There is a state wherein the mind, normally the court of pleas where reason receives and administers the supplications of the senses, is not in session. Reason is sick, suspends his office, abrogates his authority, withdraws to some deep fastness of the brain, and suffers the hall of judgment to be the house of license or of dreams: of dreams, as sleep, as vanity of reverie; of license when there is tumult in the body politic, as fever, as excesses of the passions, as great shock. Reason is sick, withdraws, and there is strange business in that place.

If that is just the way one writes, not susceptible of easy comprehension, and not enough explanatory of Rosalie’s condition, it goes like this in Rosalie’s own words. Drooped back there in her chair before that littered disarray of lunch, and that key lying there, and Harry stooping over her and holding both her hands, she said, “Oh, Harry! Oh, Harry! I feel deathly sick.”
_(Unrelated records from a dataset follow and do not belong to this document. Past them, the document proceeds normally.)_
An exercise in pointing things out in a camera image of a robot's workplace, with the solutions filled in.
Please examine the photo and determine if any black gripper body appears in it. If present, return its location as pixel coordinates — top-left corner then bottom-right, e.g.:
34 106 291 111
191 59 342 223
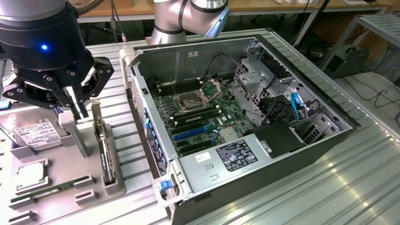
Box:
0 11 95 91

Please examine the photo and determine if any graphics card with black cooler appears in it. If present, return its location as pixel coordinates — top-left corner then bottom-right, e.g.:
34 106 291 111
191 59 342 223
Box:
89 98 117 186

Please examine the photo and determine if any blue disk carrier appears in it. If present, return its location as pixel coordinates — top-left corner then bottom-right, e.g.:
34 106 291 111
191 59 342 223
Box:
0 100 65 117

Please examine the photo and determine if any silver hard disk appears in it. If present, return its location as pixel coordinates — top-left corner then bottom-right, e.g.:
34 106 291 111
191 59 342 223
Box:
0 106 70 151

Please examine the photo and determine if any black office chair base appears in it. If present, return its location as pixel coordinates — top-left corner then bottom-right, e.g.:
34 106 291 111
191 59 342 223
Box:
77 22 122 43

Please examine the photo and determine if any thin metal locking lever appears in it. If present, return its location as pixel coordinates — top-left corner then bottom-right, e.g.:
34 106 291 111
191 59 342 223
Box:
169 77 181 99

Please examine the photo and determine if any CPU socket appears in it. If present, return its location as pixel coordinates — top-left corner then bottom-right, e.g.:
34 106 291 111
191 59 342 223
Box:
177 92 203 111

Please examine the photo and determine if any grey plastic parts rack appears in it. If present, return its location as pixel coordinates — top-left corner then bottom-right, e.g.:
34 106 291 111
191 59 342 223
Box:
0 99 127 225

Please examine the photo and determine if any silver CPU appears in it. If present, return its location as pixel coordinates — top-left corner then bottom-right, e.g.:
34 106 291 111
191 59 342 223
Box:
15 162 45 190

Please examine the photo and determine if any installed black RAM stick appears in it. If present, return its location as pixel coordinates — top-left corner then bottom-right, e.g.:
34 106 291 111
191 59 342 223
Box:
171 106 221 125

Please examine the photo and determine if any metal socket cover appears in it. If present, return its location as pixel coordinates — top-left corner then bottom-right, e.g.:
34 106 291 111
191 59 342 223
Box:
198 78 225 104

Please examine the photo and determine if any blue expansion slot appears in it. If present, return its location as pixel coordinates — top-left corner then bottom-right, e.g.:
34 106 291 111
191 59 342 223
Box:
171 125 210 142

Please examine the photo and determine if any green RAM stick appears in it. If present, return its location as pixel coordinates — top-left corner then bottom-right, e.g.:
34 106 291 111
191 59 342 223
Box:
9 175 89 203

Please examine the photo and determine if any green motherboard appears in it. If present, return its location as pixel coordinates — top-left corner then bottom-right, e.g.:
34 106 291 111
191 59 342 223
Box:
151 77 255 158

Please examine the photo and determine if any black expansion slot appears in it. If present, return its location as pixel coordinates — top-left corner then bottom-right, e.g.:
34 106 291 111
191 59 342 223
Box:
178 138 217 153

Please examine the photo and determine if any metal disk bay cage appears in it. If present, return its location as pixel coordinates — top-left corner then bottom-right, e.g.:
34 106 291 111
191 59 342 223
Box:
231 57 301 125

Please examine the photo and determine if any silver chipset heatsink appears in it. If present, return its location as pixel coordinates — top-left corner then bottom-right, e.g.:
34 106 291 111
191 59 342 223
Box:
218 127 242 142

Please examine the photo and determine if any grey power supply unit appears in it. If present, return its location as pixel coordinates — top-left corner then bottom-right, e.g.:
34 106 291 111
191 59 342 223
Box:
177 138 273 195

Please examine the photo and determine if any wooden desk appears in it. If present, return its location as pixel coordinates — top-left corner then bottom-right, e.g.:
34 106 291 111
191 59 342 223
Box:
75 0 393 17

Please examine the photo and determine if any open black PC case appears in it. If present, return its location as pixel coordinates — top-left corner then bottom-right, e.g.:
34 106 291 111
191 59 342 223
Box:
119 34 359 225

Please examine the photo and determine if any black box device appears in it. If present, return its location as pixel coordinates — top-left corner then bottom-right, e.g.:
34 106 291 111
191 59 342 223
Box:
323 45 370 80

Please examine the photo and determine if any grey metal shelf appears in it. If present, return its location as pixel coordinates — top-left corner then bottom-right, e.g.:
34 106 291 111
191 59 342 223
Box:
318 14 400 71

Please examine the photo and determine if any grey hanging cable with plug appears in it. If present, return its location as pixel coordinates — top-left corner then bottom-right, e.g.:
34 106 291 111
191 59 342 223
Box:
109 0 127 42

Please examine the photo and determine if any black looped wire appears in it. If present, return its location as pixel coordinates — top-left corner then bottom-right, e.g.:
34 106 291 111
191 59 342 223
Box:
201 53 239 81

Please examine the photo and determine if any blue wire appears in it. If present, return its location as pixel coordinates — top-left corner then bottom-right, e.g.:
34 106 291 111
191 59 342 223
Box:
289 92 302 122

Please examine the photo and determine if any black cable on white table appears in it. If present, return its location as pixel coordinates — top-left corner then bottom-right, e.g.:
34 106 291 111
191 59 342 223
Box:
341 76 400 106
She said it had been a most frightful shock to her, what Huggo had declared. She said, “Oh, Harry, I feel all undone.”

Undone! We’ll try to feel her mind with that; to let that explain her when she said this else, and when she wrote some things that shall be given.
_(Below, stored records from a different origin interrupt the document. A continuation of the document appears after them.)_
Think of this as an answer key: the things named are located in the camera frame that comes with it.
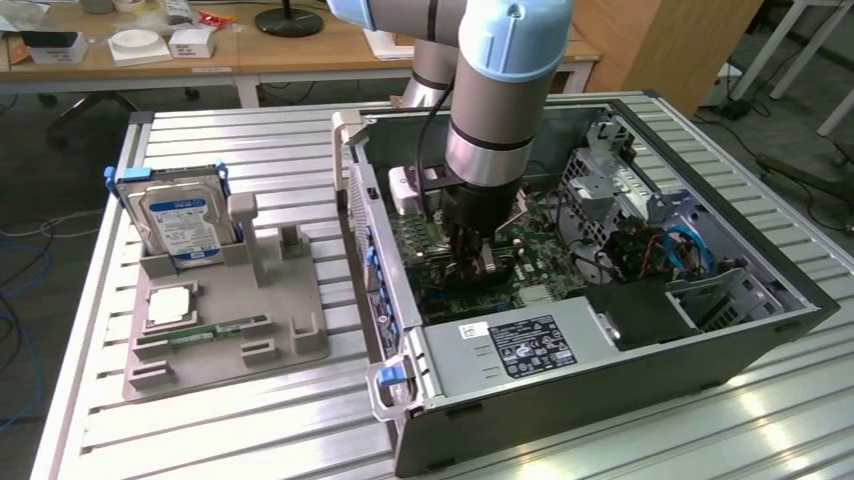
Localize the hard disk with blue carrier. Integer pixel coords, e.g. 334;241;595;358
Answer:
101;160;235;274

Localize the blue floor cable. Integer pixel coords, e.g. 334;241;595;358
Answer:
0;234;55;436

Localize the silver CPU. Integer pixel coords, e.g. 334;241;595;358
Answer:
144;287;200;329

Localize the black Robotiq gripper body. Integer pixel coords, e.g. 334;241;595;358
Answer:
439;180;523;239

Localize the white labelled box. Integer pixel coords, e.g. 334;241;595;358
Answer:
167;27;219;59

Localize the grey parts rack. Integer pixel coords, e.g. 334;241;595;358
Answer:
121;192;334;403

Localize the metal disk bay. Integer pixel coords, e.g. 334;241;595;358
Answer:
663;267;795;334

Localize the grey handle with blue tab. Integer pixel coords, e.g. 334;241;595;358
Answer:
366;357;426;421

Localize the white cardboard box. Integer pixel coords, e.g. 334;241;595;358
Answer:
362;27;419;62

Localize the black round stand base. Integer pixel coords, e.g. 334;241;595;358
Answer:
255;0;324;38

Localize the green motherboard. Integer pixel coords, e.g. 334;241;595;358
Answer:
390;199;595;314

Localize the black camera cable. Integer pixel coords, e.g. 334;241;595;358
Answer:
414;82;462;201

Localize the white box with black top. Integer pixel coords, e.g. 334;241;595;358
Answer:
17;30;91;65

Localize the blue wire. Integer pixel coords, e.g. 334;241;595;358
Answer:
664;224;719;276

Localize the black and grey PC case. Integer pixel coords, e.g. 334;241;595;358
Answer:
331;97;842;479

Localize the white floor box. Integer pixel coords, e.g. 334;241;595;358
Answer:
710;62;747;109

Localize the grey power supply with label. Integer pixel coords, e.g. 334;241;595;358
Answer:
410;297;622;409

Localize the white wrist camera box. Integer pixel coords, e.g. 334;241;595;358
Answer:
387;165;447;216

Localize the thin red wire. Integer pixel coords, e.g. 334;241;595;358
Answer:
644;234;666;275

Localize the white printed packet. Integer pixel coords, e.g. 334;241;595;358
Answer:
163;0;196;25

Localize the white round holder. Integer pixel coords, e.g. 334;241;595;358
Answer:
107;28;173;68

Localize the metal socket cover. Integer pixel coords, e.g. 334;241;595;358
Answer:
503;192;532;234

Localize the green RAM stick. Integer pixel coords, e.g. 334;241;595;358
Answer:
161;313;274;345

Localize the thin black cable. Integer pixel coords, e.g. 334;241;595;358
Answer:
556;192;619;284

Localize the wooden desk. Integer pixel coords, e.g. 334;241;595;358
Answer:
0;0;602;109

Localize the perforated metal drive cage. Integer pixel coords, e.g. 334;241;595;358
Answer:
558;119;668;251

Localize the black power adapter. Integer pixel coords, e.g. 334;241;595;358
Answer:
717;98;757;122

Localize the wooden cabinet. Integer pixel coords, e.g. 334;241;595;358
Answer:
572;0;767;109

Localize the white table frame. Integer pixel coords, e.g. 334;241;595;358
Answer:
730;0;854;137

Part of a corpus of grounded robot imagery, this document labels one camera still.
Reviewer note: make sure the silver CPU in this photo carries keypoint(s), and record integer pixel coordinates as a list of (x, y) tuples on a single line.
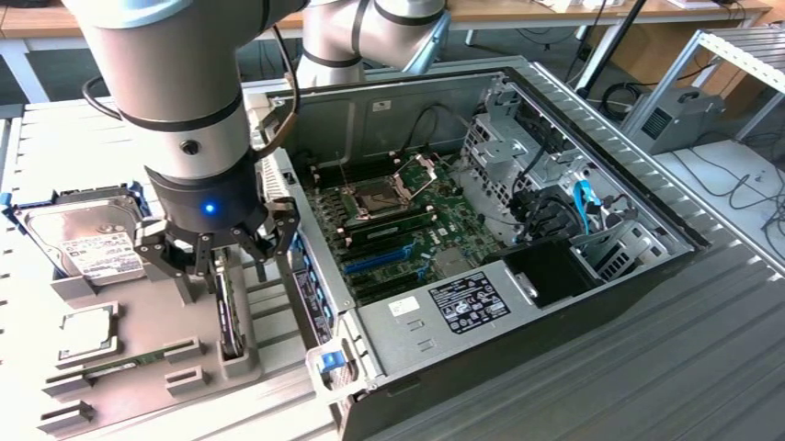
[(86, 333)]

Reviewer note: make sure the wooden desk white frame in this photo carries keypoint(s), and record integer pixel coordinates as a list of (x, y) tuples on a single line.
[(36, 27)]

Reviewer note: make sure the open black PC case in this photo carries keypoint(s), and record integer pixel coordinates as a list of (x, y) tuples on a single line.
[(521, 358)]

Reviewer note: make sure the silver hard disk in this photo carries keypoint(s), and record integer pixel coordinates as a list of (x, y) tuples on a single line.
[(93, 239)]

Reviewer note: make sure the green motherboard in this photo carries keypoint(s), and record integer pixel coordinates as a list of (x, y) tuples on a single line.
[(454, 216)]

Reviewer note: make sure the metal socket cover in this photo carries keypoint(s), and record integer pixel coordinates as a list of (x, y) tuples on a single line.
[(417, 177)]

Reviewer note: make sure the black tripod pole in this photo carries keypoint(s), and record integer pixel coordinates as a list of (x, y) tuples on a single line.
[(633, 13)]

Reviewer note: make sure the green graphics card black cooler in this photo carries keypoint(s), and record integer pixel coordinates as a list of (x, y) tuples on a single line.
[(231, 312)]

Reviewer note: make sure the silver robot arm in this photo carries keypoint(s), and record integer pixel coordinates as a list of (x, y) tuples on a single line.
[(171, 69)]

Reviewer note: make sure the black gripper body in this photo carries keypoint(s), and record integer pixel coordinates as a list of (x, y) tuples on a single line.
[(209, 202)]

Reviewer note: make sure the blue expansion slot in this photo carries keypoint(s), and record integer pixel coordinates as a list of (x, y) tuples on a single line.
[(377, 262)]

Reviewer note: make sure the grey controller box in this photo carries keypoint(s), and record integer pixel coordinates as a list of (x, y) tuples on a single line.
[(681, 124)]

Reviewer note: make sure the silver power supply unit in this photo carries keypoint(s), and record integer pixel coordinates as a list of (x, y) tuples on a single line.
[(424, 331)]

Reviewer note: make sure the perforated silver disk bay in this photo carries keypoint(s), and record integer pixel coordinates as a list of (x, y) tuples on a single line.
[(490, 218)]

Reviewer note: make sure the silver disk bay bracket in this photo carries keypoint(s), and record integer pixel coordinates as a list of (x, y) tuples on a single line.
[(613, 257)]

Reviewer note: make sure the blue disk caddy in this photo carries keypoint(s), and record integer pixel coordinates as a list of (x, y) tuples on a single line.
[(141, 195)]

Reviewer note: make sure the aluminium slat shelf frame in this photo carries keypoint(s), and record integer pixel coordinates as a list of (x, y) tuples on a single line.
[(736, 50)]

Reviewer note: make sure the blue case release latch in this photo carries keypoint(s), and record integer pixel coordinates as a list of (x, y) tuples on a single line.
[(332, 359)]

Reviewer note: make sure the green RAM stick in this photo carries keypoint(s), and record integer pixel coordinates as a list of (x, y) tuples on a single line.
[(123, 365), (393, 228)]

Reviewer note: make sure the grey parts rack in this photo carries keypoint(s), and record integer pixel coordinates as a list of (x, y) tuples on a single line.
[(154, 321)]

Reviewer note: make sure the long wooden desk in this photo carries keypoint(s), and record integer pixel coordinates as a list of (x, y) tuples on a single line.
[(675, 16)]

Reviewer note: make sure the CPU socket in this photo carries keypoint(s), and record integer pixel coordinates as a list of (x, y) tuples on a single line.
[(374, 200)]

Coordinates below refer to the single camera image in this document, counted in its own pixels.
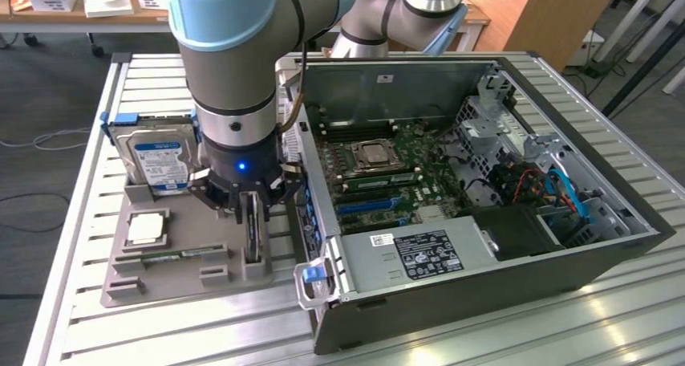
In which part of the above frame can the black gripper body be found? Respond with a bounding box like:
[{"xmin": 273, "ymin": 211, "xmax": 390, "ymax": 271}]
[{"xmin": 204, "ymin": 132, "xmax": 285, "ymax": 194}]

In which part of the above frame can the graphics card with metal bracket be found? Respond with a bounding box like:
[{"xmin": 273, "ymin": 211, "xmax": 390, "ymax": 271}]
[{"xmin": 242, "ymin": 192, "xmax": 266, "ymax": 265}]

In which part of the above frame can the grey plastic parts rack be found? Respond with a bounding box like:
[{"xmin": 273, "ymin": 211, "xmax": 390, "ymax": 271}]
[{"xmin": 100, "ymin": 140, "xmax": 274, "ymax": 309}]

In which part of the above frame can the hard disk with blue caddy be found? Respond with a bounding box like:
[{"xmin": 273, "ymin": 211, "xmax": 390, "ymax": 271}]
[{"xmin": 100, "ymin": 109, "xmax": 208, "ymax": 201}]

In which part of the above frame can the CPU with metal lid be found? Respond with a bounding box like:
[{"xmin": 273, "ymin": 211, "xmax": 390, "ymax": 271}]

She said she had suffered, in that moment of crying out to Huggo and of stretching out her arm to him, the most extraordinary—what was the word?—the most extraordinary hallucination. “Harry, when Huggo said that frightful thing! Oh, Harry, like an extraordinary dream, I was a child again. It wasn’t here; it was happening; it was the rectory; and not you and the children but all us children that used to be around the table there. No, not quite that. More extraordinary than that. Robert was there; Robert, I think, in Huggo’s place; and all the rest were me—me as I used to be when I was ten; small, grave, wondering, staring. And yet myself me too as I was then—oh, horrified as I’d have then been horrified to hear the Bible stories called untrue; jumped up and crying out, ‘It isn’t! It isn’t!’ as I would then have jumped up and cried out; and all the other Rosalies staring in wonder as I’d have stared. Oh, extraordinary, extraordinary! Within this minute, I have been a child again. The strangest thing, the strangest thing!
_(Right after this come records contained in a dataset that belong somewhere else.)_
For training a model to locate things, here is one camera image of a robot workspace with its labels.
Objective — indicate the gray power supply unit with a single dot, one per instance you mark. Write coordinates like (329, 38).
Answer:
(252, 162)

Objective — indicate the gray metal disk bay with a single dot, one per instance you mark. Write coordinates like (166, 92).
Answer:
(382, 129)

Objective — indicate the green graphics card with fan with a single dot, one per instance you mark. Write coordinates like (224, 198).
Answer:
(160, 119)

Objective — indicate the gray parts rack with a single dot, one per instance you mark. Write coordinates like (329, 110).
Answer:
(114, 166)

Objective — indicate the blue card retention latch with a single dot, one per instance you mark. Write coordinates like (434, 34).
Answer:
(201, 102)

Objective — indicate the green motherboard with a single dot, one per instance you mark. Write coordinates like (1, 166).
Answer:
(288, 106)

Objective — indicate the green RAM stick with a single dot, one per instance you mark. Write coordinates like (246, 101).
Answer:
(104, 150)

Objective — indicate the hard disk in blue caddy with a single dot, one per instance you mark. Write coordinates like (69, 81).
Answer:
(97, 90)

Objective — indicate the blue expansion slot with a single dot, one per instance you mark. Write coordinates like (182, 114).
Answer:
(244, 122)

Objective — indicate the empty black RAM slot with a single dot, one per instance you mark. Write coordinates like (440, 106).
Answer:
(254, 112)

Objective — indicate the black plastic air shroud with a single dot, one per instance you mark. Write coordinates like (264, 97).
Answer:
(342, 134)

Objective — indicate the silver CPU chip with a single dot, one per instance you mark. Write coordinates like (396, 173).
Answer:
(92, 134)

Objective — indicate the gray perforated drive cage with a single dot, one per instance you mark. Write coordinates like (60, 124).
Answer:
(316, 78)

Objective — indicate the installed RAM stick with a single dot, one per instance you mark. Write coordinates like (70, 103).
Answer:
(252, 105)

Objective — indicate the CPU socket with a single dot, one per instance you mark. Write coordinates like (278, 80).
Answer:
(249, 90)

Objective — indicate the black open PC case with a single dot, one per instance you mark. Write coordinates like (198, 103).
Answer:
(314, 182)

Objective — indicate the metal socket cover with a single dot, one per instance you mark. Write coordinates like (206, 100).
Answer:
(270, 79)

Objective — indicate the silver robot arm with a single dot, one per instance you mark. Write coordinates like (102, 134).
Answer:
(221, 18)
“I was a child again, Harry, in a blue frock I used to wear and in a pinafore that had a hole in it; and all those other Rosalies the same. Those other Rosalies! To see them! Harry, I’ve not seen that Rosalie I used to be—not years and years. That tiny innocent! It is upon me still. I feel that small child still. Oh, I feel it! I remember—dear, did I ever tell you?—when my father once... had been talking about Cambridge... and suddenly cried out, it was at breakfast, ‘Cambridge! My youth! My God, my God, my youth!’ There was coffee from a cup that he’d knocked over came oozing, and I just sat there huge-eyed, staring, a small, grave wondering child....

“Oh, Harry, my youth, my childhood—and now the children’s! The difference! The difference!”

Harry talked to her. He ended, “The teaching, all the ideas, dear girl, you mustn’t worry, it’s all different nowadays.”